Acer Says Netbooks Aren't Dead

While the market is seemingly shifting away from netbooks and eying tablets like children in a candy shop, Taiwan-based Acer still believes there's a healthy market for the form factor despite the current netbooks-are-dead debate. Sure, the company has jumped onto the tablet bandwagon and is pulling a few models out of its pocket this year, but its netbook portfolio continues to grow as the hardware approaches the notebook sector while keeping prices attractively low.

"Tablets have impacted overall netbook sales, but we’re not stepping away from the [netbook] segment," says Eric Ackerson, an Acer senior product marketing and brand manager. "We think there’s still opportunity for sales, including in the U.S."

The death of netbooks seemed immanent when Apple launched the first iPad in 2010 and the computer industry was left starstruck. Now manufacturers like Motorola, Dell, Lenovo, Asus and HP are cranking out various tablets to meet the current demand. But one factor consumers are beginning to see is that the coveted devices hover between $499 and $829, depending on the hardware and mobile connectivity. Netbooks are notably less.

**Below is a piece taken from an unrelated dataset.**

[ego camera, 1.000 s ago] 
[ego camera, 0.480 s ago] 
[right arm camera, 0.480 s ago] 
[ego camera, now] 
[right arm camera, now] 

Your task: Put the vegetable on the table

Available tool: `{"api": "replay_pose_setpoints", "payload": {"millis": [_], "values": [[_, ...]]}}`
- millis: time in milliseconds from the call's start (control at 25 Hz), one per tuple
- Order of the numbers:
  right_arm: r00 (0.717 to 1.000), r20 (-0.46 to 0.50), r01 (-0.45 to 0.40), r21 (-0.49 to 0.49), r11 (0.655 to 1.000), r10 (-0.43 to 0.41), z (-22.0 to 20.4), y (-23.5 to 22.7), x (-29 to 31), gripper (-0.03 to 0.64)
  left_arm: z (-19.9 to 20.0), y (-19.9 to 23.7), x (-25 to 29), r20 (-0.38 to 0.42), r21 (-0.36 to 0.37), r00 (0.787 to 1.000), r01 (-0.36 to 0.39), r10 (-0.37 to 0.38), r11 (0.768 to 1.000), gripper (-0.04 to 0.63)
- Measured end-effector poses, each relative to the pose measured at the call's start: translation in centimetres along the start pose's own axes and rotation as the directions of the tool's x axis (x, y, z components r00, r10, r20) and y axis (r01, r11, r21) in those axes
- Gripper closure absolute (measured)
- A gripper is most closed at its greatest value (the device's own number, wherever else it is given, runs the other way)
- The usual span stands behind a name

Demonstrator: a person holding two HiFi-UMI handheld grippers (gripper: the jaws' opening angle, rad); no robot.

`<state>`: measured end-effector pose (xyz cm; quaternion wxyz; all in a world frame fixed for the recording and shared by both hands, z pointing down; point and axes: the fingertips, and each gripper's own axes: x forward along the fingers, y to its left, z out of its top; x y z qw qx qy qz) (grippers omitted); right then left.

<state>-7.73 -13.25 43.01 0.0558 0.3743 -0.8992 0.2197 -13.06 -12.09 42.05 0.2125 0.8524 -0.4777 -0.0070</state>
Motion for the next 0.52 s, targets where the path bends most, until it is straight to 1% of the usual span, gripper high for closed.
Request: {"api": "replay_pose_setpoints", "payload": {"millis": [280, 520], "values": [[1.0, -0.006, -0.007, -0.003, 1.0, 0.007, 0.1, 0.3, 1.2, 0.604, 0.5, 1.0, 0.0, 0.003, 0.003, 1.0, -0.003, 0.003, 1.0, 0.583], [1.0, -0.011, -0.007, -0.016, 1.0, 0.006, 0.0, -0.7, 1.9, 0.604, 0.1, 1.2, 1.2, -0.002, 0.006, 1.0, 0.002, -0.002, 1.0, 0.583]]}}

As pointed out by Forbes, Acer's current best-selling netbook on Amazon is a 10.1-inch Aspire One costing $252. The average price of Amazon's top ten netbooks hovers around $300 whereas the average price of Amazon's best-selling tablets is a heftier $472. Naturally both have their advantages and disadvantages, but Acer feels that many consumers still favor the physical QWERTY keyboard over the virtual touchscreen version.

Product Manager John Karabian also points to the netbook's overall evolution, indicating that they pack quite a punch gien the low pricetag, getting ever so closer to notebook performance. Acer spokeswoman Lisa Emard added that the death of netbooks is simply overstated. "We may not see the same explosive growth [in the category] as before, but the netbook price point is still killer," she said.

Acer replaced its longtime Chief Executive Gianfranco Lanci back in March, claiming that he failed to recognize the importance of emerging devices like tablets. The company has since established a separate business division that will focus solely on smartphones and tablets, recognizing that the devices require a different set of hardware and operating systems than its notebooks, laptops and desktops.

While consumers are dazzled by the new crop of tablets hitting store shelves packed with Google's Android 3.0 "Honeycomb" OS, and Apple is currently thrashing them all with the just-released iPad 2, those watching gas prices continue to rise and wallet contents continue to diminish may not find the tablet offers quite so attractive. Instead, netbooks continuously stay low in price while increasing in performance, indicating that the sector may have caught its second wind after all.